#### Work task
Reproduce the entries shown below only from the line with "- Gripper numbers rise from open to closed" down to the line with "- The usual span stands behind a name", keeping both end lines and copying each one exactly.

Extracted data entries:
[Start of section]

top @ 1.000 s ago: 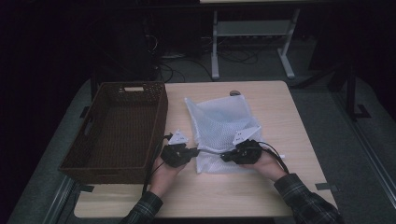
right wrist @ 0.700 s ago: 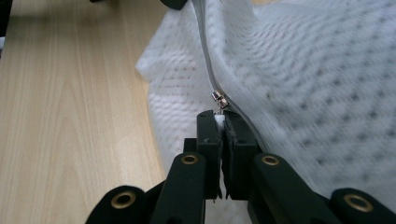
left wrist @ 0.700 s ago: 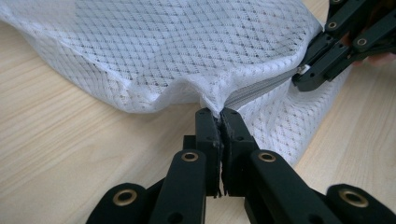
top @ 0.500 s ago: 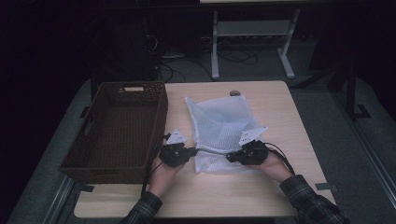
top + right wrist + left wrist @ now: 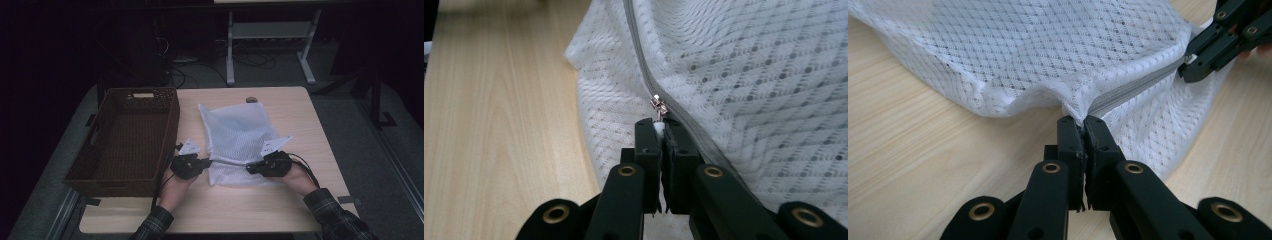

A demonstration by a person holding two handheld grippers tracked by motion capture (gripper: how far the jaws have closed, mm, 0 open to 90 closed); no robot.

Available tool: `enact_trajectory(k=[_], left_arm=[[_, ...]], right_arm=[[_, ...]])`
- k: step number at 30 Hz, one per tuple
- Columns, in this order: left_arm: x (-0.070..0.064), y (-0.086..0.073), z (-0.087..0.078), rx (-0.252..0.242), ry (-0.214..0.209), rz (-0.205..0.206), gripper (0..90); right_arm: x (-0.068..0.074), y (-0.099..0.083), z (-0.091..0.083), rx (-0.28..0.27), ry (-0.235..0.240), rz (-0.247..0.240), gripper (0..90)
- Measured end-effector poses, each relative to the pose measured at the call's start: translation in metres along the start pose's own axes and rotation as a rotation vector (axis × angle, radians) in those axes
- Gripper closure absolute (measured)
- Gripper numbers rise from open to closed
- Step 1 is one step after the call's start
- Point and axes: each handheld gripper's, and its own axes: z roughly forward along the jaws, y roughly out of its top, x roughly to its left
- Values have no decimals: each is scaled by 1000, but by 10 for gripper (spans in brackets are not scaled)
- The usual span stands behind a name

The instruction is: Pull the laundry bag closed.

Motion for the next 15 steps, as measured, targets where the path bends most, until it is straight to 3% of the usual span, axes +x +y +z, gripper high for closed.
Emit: enact_trajectory(k=[15], left_arm=[[-5, 2, 0, 5, 19, 6, 877]], right_arm=[[-3, -8, -9, -6, -8, 15, 864]])
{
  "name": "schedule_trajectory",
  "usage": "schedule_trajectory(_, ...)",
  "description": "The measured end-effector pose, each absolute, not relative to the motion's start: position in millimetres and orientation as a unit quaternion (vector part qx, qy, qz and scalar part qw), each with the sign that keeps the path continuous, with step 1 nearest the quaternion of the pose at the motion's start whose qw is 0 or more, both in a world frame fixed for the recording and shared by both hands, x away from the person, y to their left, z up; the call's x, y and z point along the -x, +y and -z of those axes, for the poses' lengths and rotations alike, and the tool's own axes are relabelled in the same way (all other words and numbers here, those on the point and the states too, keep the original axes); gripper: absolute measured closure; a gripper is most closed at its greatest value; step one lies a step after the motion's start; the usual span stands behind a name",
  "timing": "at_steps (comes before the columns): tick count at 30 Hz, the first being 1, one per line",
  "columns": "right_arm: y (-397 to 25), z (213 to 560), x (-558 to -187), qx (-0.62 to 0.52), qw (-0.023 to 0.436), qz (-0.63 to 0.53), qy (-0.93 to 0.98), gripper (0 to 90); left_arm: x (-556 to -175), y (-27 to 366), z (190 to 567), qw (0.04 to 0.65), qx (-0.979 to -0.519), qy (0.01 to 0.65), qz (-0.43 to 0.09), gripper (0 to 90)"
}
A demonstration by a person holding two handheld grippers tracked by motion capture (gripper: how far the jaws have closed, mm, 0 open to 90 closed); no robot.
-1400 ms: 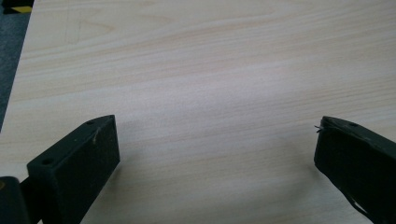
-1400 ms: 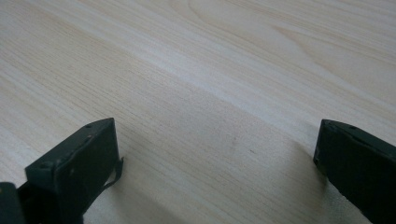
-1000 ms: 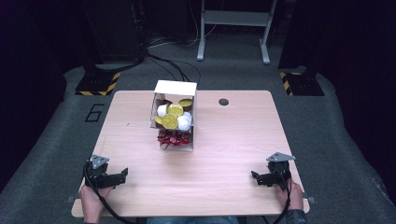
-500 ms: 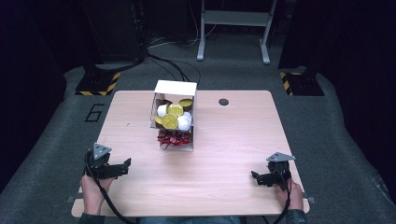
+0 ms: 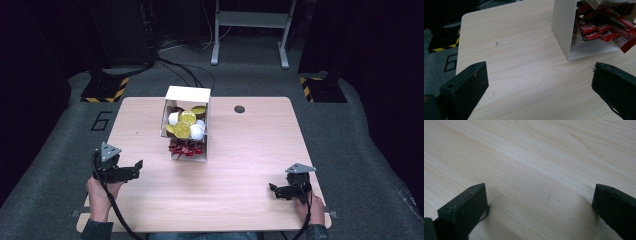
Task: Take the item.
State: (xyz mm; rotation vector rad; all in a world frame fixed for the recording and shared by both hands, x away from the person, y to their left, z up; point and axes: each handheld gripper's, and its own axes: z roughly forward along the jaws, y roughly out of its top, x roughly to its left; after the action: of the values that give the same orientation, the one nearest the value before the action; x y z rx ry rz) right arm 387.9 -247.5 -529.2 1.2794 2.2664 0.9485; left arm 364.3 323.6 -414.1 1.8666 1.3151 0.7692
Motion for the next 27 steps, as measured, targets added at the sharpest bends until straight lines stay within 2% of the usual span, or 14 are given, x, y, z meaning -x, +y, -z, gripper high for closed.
schedule_trajectory(27, -248, 529, -388, -0.454, 0.186, -0.335, 0.804, 0.0, -378, 288, 350, 0.397, -0.730, 0.453, -0.322, 2.6)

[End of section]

#### Completed task
- Gripper numbers rise from open to closed
- Step 1 is one step after the call's start
- Point and axes: each handheld gripper's, and its own axes: z roughly forward along the jaws, y roughly out of its top, x roughly to its left
- Values have no decimals: each is scaled by 1000, but by 10 for gripper (spans in brackets are not scaled)
- The usual span stands behind a name

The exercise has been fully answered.